You are to retype all of the data exactly as it appears.

> Data
----
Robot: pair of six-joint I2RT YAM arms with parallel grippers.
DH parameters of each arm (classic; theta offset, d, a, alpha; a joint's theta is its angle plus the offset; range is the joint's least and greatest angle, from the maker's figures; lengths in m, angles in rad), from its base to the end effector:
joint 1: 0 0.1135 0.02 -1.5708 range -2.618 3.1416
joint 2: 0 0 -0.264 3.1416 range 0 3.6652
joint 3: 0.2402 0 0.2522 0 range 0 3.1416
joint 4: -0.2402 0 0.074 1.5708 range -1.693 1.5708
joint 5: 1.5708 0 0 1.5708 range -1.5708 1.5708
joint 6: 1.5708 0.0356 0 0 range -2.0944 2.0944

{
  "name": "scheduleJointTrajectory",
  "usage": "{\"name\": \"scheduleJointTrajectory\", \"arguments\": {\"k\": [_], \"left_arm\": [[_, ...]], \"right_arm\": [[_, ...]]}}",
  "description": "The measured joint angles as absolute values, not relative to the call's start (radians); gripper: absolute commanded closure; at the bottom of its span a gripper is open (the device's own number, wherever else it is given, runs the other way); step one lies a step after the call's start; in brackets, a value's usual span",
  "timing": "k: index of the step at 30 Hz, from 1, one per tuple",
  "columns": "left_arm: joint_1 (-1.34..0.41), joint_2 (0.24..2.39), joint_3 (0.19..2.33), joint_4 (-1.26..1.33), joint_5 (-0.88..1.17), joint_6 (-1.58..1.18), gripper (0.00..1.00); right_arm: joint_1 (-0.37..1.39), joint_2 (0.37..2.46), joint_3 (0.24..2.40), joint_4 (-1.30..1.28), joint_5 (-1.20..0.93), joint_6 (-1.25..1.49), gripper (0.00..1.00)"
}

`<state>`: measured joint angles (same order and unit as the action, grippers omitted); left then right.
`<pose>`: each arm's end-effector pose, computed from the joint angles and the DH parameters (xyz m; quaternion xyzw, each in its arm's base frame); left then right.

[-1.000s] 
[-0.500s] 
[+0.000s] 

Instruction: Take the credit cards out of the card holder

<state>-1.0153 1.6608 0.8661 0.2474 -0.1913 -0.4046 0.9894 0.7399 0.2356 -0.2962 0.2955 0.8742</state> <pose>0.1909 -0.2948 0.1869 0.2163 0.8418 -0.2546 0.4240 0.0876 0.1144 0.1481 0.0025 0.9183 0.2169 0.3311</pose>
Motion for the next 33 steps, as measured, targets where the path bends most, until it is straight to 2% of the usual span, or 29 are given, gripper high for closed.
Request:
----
> Result for this exercise
Robot: pair of six-joint I2RT YAM arms with parallel grippers.
DH parameters of each arm (classic; theta offset, d, a, alpha; a joint's theta is its angle plus the offset; range is the joint's least and greatest angle, from the maker's figures; lengths in m, angles in rad), from its base to the end effector:
joint 1: 0 0.1135 0.02 -1.5708 range -2.618 3.1416
joint 2: 0 0 -0.264 3.1416 range 0 3.6652
joint 3: 0.2402 0 0.2522 0 range 0 3.1416
joint 4: -0.2402 0 0.074 1.5708 range -1.693 1.5708
joint 5: 1.5708 0 0 1.5708 range -1.5708 1.5708
joint 6: 1.5708 0.0356 0 0 range -2.0944 2.0944

{
  "name": "scheduleJointTrajectory",
  "usage": "{\"name\": \"scheduleJointTrajectory\", \"arguments\": {\"k\": [_], \"left_arm\": [[_, ...]], \"right_arm\": [[_, ...]]}}",
  "description": "The measured joint angles as absolute values, not relative to the call's start (radians); gripper: absolute commanded closure; at the bottom of its span a gripper is open (the device's own number, wherever else it is given, runs the other way); step one lies a step after the call's start; in brackets, a value's usual span",
  "timing": "k: index of the step at 30 Hz, from 1, one per tuple",
  "columns": "left_arm: joint_1 (-1.34..0.41), joint_2 (0.24..2.39), joint_3 (0.19..2.33), joint_4 (-1.26..1.33), joint_5 (-0.88..1.17), joint_6 (-1.58..1.18), gripper (0.00..1.00); right_arm: joint_1 (-0.37..1.39), joint_2 (0.37..2.46), joint_3 (0.24..2.40), joint_4 (-1.30..1.28), joint_5 (-1.20..0.93), joint_6 (-1.25..1.49), gripper (0.00..1.00)"
}

`<state>`: measured joint angles (same order and unit as the action, grippers omitted); left then right.
`<pose>`: each arm's end-effector pose, computed from the joint angles and the DH parameters (xyz m; quaternion xyzw, each in its arm's base frame); left then right.

[-1.000s] 
[-0.500s] 
[+0.000s] 

Instruction: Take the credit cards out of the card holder

<state>-1.0153 1.6608 0.8661 0.2474 -0.1913 -0.4046 0.9894 0.7399 0.2356 -0.2962 0.2955 0.8742</state> <pose>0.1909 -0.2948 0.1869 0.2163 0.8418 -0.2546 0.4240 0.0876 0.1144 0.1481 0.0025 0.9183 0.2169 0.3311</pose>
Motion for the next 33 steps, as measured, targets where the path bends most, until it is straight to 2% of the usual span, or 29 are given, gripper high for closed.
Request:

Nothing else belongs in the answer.